Napoli che così gioca con due marce in più nei primi 45 minuti, l'Inter difende in maniera passiva e sbadata. Dopo l'errore su Giroud nel derby, De Vrij ne combina un'altra delle sue dando un pestone al solito Osimhen (solito nel senso che le prende tutte lui). Ricordiamo che l'olandese alla sua 100esima presenza in nerazzurro all'andata contro i cugini firmò l'autogol dell'1-1, mentre sabato scorso nel giorno del derby ha compiuto 30 anni. Non una stagione fortunatissima per lui nemmeno quando c'è da festeggiare una ricorrenza. Che sia forse il caso di interrompere le lezioni di pianoforte e tornare a studiare le marcature? Skriniar sbaglia i tempi del disimpegno sul campanile e concede al 'piccoletto' Insigne la sforbiciata in area che vola alta, Osimhen sul corridoio di Di Lorenzo colpisce solo l'esterno della rete (il terzino si riscatterà con l'assist a Dzeko), nella ripresa è decisivo Handanovic, prima sullo stesso Osimhen che tra una botta e l'altra è l'uomo che più di tutti impegna la retroguardia nerazzurra, poi chiudendo la porta anche ad Elmas in una serata che lo vede in edizione scaccia Onana. Davanti mancano lo sprint, la lucidità e le idee, Dzeko e Lautaro non sono accompagnati e in occasione del pari capiscono di dover fare tutto da soli.

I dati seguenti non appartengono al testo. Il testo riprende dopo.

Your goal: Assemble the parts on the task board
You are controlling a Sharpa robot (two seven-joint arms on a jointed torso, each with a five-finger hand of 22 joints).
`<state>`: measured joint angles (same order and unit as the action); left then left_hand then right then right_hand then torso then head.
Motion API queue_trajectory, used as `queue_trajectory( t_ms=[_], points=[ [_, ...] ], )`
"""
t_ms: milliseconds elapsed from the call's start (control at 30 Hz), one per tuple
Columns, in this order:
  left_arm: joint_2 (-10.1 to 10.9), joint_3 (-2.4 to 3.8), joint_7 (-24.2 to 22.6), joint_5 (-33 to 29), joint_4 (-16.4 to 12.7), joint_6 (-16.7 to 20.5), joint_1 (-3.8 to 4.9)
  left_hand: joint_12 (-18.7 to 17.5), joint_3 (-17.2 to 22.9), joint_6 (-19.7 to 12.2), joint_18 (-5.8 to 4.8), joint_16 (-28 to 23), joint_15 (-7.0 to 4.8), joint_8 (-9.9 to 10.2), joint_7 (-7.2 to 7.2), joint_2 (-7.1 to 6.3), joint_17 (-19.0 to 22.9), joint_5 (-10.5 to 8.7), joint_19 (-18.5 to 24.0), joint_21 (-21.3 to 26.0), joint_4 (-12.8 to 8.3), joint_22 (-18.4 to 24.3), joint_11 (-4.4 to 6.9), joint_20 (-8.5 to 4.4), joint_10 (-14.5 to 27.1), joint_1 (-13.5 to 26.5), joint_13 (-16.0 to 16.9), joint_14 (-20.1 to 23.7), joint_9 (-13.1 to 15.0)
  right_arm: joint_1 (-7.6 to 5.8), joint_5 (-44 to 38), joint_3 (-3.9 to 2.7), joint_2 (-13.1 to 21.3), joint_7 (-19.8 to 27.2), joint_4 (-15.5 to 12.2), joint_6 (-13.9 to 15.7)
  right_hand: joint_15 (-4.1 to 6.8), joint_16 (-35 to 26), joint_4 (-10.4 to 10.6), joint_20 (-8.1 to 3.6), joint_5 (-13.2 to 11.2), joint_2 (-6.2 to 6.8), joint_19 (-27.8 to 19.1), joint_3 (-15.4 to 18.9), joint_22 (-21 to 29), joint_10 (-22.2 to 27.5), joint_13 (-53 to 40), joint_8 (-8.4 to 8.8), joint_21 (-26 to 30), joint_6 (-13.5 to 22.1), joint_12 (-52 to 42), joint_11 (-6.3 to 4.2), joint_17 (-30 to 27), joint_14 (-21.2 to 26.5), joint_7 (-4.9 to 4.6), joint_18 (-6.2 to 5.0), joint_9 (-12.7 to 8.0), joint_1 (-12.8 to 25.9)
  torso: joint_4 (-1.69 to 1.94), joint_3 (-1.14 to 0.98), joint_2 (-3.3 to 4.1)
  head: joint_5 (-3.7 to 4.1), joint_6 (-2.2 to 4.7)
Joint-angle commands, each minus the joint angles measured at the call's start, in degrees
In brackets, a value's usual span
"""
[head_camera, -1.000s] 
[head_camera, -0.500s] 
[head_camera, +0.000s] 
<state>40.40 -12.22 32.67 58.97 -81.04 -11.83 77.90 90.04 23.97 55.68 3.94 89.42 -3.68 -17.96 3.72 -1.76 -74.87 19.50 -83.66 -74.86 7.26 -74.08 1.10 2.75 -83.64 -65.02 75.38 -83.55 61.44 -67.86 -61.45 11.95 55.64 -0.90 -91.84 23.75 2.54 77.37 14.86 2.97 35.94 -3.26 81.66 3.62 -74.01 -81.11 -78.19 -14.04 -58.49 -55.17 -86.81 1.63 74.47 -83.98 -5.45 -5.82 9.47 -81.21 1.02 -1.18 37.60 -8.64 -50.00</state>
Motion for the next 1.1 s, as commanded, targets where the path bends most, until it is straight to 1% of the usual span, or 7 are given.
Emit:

Di Calhanoglu non c'è traccia e la manovra dell'Inter si scontra con la diga formata da Fabian Ruiz e Lobotka, merito anche delle strategie di Spalletti che non per nulla ha disegnato pure il condominio.

Anche nelle consuetudini delle intese in campo l'Inter non si mostra in una delle sue giornate più brillanti, lo testimonia il fatto che siano i due 'cervelli' Brozovic e Barella ad andare in pappa in occasione della palla gol regalata a Osimhen. Entra solo nel finale il leone Sanchez, ma stavolta si trascina in campo tutta la gabbia e i suoi rimangono ruggiti inoffensivi e isolati, nel Napoli l'ingresso di Juan Jesus sancisce il passaggio alla difesa a tre con i due esterni a chiudere le minacce ai lati di Perisic e Dumfries. Un punto per parte che, come si è detto, fa bene solo al Milan, in una rincorsa scudetto tornata apertissima (ricordiamo che Bergamo per la Juve è stato un rallentamento studiato e i bianconeri da qui alla fine le vinceranno tutte). Mercoledì si riparte dalla Champions, sul manto amico di San Siro, in una sfida contro i Reds che potrebbe risvegliare anche la rabbia in zona gol del Toro. Servirà la vera Inter per impensierire il Liverpool, ma Farris e Inzaghi, che uscirà dal box e tornerà a sedersi sulla sua panchina, rimangono ottimisti. Nessun trofeo, a parte la Supercoppa Italiana, è stato ancora alzato, e nonostante le premesse spumeggianti e gli applausi per il gioco splendido la fine del percorso, da cui verranno tratte le proverbiali somme, è tuttora lontana. Il predecessore di Inzaghi direbbe a più riprese che "c'è da lavorare" (a Londra però il mantra non sta funzionando tanto bene). Non è ancora il momento dei giudizi per una stagione che inevitabilmente, giunta a questo punto, rimane senza titolo.